Gianni Cuperlo batti un colpo”. Beppe Grillo si rivolge direttamente all’ex presidente Pd e leader di “Sinistra dem” e invoca l’intesa sul reddito di cittadinanza. Proprio il deputato della minoranza democratica nelle scorse ore ha scritto una lettera a Matteo Renzi con sei proposte e tra queste la misura per aiutare “chi è rimasto indietro o ai margini”. Parole che hanno subito attirato l’attenzione del leader M5S: un disegno di legge in materia esiste già ed è stato incardinato in commissione Lavoro al Senato.

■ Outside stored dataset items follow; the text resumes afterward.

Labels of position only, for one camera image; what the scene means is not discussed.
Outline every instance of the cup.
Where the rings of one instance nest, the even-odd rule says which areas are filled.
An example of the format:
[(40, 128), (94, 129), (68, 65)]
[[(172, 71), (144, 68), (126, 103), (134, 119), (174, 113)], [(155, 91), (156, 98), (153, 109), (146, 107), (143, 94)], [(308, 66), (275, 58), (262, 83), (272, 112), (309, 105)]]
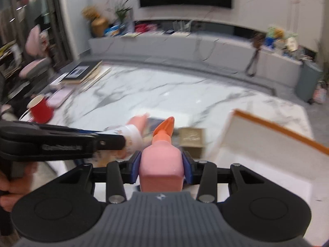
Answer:
[(46, 99), (43, 95), (38, 95), (27, 104), (30, 109), (34, 121), (38, 124), (45, 124), (50, 121), (54, 115), (54, 110), (48, 106)]

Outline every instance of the orange edge of box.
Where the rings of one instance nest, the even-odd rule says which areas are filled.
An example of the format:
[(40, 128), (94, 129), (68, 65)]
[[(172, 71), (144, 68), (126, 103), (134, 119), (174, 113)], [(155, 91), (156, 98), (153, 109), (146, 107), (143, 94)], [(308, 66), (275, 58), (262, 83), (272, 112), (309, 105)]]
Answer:
[(289, 129), (286, 129), (274, 122), (270, 122), (270, 121), (267, 121), (265, 119), (262, 119), (262, 118), (259, 118), (257, 116), (254, 116), (254, 115), (251, 115), (249, 113), (246, 113), (244, 111), (241, 111), (241, 110), (238, 110), (238, 109), (235, 109), (234, 112), (233, 112), (233, 116), (239, 116), (239, 117), (242, 117), (244, 119), (248, 119), (249, 121), (252, 121), (252, 122), (255, 122), (257, 124), (260, 124), (262, 126), (266, 126), (270, 129), (273, 129), (277, 132), (280, 132), (282, 134), (285, 134), (286, 136), (289, 136), (289, 137), (292, 137), (306, 145), (309, 145), (310, 147), (313, 147), (315, 149), (317, 149), (318, 151), (326, 154), (326, 155), (329, 155), (329, 148), (325, 147), (324, 145), (318, 143), (318, 142), (315, 142), (307, 137), (304, 137), (300, 134), (297, 134)]

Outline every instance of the gray trash bin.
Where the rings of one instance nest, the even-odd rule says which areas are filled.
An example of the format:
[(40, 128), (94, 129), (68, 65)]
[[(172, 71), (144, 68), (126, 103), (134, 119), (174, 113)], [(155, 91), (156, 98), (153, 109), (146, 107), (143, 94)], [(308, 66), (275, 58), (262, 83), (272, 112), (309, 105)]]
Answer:
[(304, 61), (295, 88), (296, 95), (305, 102), (309, 101), (313, 97), (314, 90), (322, 73), (322, 69), (316, 63), (309, 60)]

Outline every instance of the pink bottle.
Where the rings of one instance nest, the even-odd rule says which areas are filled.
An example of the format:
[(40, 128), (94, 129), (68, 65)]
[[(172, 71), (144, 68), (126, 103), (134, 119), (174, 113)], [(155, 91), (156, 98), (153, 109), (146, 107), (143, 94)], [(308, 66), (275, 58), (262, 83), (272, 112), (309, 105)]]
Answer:
[(144, 192), (181, 191), (184, 167), (180, 150), (171, 144), (174, 117), (162, 122), (153, 133), (152, 145), (143, 150), (140, 166), (140, 189)]

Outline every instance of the metal screw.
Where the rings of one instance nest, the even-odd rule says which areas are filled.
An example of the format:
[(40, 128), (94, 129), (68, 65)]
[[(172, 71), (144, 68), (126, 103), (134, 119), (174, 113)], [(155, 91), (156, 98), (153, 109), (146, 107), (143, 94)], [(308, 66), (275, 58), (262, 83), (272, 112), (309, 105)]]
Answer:
[(124, 197), (121, 195), (112, 195), (109, 197), (109, 202), (112, 204), (119, 204), (124, 201)]
[(211, 203), (215, 200), (215, 197), (210, 194), (204, 194), (199, 197), (199, 201), (203, 203)]

I tempi di discussione però sembrano essere molto lunghi e fino a questo momento poche erano state le aperture degli altri partiti.

“Ho letto lettera di Cuperlo a Renzi”, scrive Grillo sul blog. “ben svegliato. Ora in Aula al più presto disegno di legge M5S sul reddito di cittadinanza. Non vi permetteremo di strumentalizzare né i poveri né la povertà. Se la minoranza Pd vuole portare avanti il dibattito parlamentare sul reddito di cittadinanza, i suoi membri si impegnino a far calendarizzare al più presto in Aula la discussione sul nostro disegno di Legge. Cuperlo batti un colpo”.

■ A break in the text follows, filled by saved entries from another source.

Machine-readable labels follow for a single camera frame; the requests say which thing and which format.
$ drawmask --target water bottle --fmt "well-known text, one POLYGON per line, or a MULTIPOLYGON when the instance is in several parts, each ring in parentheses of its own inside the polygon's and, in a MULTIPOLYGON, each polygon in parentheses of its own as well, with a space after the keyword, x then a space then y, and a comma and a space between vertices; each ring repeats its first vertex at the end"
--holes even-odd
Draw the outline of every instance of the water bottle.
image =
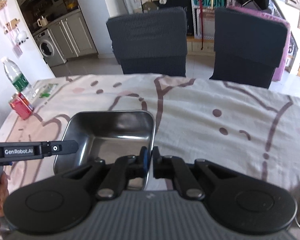
POLYGON ((22 93, 29 102, 32 101, 35 97, 35 91, 19 69, 18 65, 9 60, 8 57, 3 57, 1 62, 4 65, 5 74, 12 85, 18 92, 22 93))

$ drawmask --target metal tray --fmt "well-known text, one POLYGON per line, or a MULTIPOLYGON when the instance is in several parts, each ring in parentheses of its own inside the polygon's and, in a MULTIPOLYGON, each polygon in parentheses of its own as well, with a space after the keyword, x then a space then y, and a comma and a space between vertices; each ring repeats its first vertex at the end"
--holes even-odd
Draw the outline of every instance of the metal tray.
MULTIPOLYGON (((114 163, 121 156, 139 155, 143 146, 150 153, 154 131, 155 120, 146 111, 77 113, 68 123, 62 140, 76 140, 79 150, 76 154, 57 156, 54 173, 67 171, 97 158, 114 163)), ((142 189, 146 182, 134 179, 129 182, 129 186, 142 189)))

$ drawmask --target patterned tablecloth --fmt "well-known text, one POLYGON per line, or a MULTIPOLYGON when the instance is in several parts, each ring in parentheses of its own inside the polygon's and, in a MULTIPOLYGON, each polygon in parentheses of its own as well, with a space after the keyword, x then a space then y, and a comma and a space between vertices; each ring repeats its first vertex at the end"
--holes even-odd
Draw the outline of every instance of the patterned tablecloth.
MULTIPOLYGON (((263 179, 300 198, 300 98, 220 81, 160 75, 87 75, 37 82, 58 83, 38 99, 26 121, 11 112, 0 142, 61 140, 81 111, 149 111, 156 120, 154 145, 186 162, 205 158, 263 179)), ((53 175, 55 157, 5 167, 10 192, 53 175)), ((148 189, 165 188, 150 179, 148 189)), ((291 233, 300 239, 300 229, 291 233)))

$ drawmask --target dining chair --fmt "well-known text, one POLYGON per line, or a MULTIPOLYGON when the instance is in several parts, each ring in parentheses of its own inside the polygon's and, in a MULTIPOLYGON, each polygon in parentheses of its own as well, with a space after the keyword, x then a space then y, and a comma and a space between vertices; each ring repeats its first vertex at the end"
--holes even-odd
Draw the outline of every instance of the dining chair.
POLYGON ((287 37, 286 37, 285 47, 282 52, 281 61, 279 63, 279 66, 275 69, 275 72, 272 76, 272 81, 280 81, 281 77, 285 71, 286 60, 287 60, 287 55, 288 55, 288 50, 289 50, 289 45, 290 45, 290 24, 289 24, 289 22, 287 22, 286 20, 284 20, 282 18, 276 17, 267 12, 264 12, 264 11, 257 11, 257 10, 252 10, 252 9, 248 9, 245 7, 238 7, 238 6, 229 6, 228 8, 242 12, 242 13, 254 15, 259 18, 268 19, 270 21, 282 22, 285 25, 285 27, 287 28, 287 37))
POLYGON ((123 74, 186 76, 187 23, 181 7, 118 16, 106 25, 123 74))
POLYGON ((269 88, 286 38, 287 27, 281 22, 217 8, 216 57, 210 79, 269 88))

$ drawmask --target human hand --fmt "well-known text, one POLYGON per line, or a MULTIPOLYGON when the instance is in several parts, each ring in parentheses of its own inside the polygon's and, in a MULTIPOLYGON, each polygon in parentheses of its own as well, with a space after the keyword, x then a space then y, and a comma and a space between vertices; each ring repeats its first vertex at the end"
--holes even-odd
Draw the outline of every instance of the human hand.
POLYGON ((9 196, 8 178, 5 172, 3 171, 0 177, 0 217, 4 217, 3 205, 8 196, 9 196))

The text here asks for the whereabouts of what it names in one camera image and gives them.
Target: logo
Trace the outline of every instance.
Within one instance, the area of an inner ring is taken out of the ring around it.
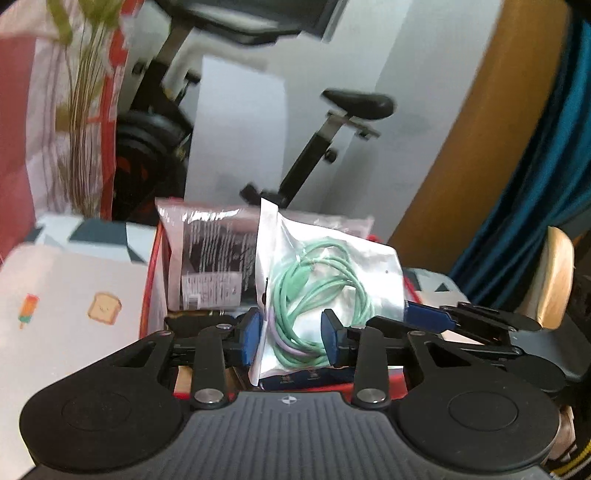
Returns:
[[[285,404],[285,405],[292,405],[294,403],[297,402],[297,398],[293,397],[292,395],[288,395],[286,397],[283,397],[281,399],[281,401]]]

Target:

In commissione l’accordo per approvare il ddl potrebbe arrivare proprio con Sinistra ecologia e libertà (prima firmataria di una proposta sul reddito minimo) e la sinistra democratica. L’interesse sul tema è arrivato proprio da Cuperlo che nella lettera a Renzi ha citato il reddito di cittadinanza tra le sue sei proposte: “Veniamo visti”, ha scritto, “come quelli che si vogliono mettere di traverso e che vogliono sabotare le riforme. Invece in questi mesi abbiamo sempre fatto delle proposte migliorative. Vero è che spesso non veniamo ascoltati. La lettera aperta dice due cose. Primo, guarda Renzi che quando ti sei fidato del tuo partito non ti sei pentito. Secondo, ci sono delle proposte che riguardano povertà, reddito di cittadinanza, imprese. Insomma vogliamo dire che per una berlina non basta cambiare l’olio, ma ci vuole anche del carburante. Abbiamo apprezzato gli 80 euro ma abbiamo chiesto dei miglioramenti per evitare che due precari con un figlio piccolo non vedano un centesimo”.